--- Work instruction ---
Reproduce the data exactly as it stands.
---+---
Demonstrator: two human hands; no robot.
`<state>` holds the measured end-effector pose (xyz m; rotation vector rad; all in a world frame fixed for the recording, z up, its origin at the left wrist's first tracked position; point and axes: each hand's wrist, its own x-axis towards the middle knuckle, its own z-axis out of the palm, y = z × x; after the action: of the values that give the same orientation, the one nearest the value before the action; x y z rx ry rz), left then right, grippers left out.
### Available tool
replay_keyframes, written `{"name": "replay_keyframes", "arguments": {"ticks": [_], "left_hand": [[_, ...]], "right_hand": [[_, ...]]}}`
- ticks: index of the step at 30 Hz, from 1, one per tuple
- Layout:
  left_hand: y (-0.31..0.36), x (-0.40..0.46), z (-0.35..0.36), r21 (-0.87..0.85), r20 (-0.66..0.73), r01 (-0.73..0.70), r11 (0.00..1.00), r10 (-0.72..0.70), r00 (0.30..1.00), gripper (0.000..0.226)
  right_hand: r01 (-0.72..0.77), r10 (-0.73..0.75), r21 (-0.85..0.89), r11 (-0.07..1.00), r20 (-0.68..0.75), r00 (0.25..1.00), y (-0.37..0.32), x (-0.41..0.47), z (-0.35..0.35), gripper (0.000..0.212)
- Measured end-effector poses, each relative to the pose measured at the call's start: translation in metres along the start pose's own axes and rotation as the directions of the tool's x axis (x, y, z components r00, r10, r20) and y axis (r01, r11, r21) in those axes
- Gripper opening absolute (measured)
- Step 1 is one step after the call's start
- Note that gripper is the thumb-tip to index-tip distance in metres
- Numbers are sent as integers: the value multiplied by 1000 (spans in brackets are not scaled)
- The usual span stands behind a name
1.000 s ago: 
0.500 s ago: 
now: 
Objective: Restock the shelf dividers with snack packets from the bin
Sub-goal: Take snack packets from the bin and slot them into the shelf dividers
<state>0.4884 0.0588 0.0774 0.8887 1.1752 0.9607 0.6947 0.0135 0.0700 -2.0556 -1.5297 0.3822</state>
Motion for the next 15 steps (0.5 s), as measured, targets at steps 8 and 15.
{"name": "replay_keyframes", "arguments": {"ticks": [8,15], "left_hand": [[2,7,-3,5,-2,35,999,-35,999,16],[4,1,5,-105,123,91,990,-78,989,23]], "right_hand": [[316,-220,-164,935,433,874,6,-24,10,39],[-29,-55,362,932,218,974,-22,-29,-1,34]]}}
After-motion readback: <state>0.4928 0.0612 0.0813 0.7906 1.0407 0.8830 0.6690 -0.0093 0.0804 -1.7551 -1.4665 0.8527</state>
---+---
--- Solution to this task ---
Demonstrator: two human hands; no robot.
`<state>` holds the measured end-effector pose (xyz m; rotation vector rad; all in a world frame fixed for the recording, z up, its origin at the left wrist's first tracked position; point and axes: each hand's wrist, its own x-axis towards the middle knuckle, its own z-axis out of the palm, y = z × x; after the action: of the values that give the same orientation, the one nearest the value before the action; x y z rx ry rz), left then right, grippers left out.
### Available tool
replay_keyframes, written `{"name": "replay_keyframes", "arguments": {"ticks": [_], "left_hand": [[_, ...]], "right_hand": [[_, ...]]}}`
- ticks: index of the step at 30 Hz, from 1, one per tuple
- Layout:
  left_hand: y (-0.31..0.36), x (-0.40..0.46), z (-0.35..0.36), r21 (-0.87..0.85), r20 (-0.66..0.73), r01 (-0.73..0.70), r11 (0.00..1.00), r10 (-0.72..0.70), r00 (0.30..1.00), gripper (0.000..0.226)
  right_hand: r01 (-0.72..0.77), r10 (-0.73..0.75), r21 (-0.85..0.89), r11 (-0.07..1.00), r20 (-0.68..0.75), r00 (0.25..1.00), y (-0.37..0.32), x (-0.41..0.47), z (-0.35..0.35), gripper (0.000..0.212)
- Measured end-effector poses, each relative to the pose measured at the call's start: translation in metres along the start pose's own axes and rotation as the directions of the tool's x axis (x, y, z components r00, r10, r20) and y axis (r01, r11, r21) in those axes
- Gripper opening absolute (measured)
- Step 1 is one step after the call's start
- Note that gripper is the thumb-tip to index-tip distance in metres
- Numbers are sent as integers: the value multiplied by 1000 (spans in brackets are not scaled)
- The usual span stands behind a name
1.000 s ago: 
0.500 s ago: 
now: 
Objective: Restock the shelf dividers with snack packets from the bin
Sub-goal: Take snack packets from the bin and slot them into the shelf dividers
<state>0.4884 0.0588 0.0774 0.8887 1.1752 0.9607 0.6947 0.0135 0.0700 -2.0556 -1.5297 0.3822</state>
Motion for the next 15 steps (0.5 s), as measured, targets at steps 8 and 15.
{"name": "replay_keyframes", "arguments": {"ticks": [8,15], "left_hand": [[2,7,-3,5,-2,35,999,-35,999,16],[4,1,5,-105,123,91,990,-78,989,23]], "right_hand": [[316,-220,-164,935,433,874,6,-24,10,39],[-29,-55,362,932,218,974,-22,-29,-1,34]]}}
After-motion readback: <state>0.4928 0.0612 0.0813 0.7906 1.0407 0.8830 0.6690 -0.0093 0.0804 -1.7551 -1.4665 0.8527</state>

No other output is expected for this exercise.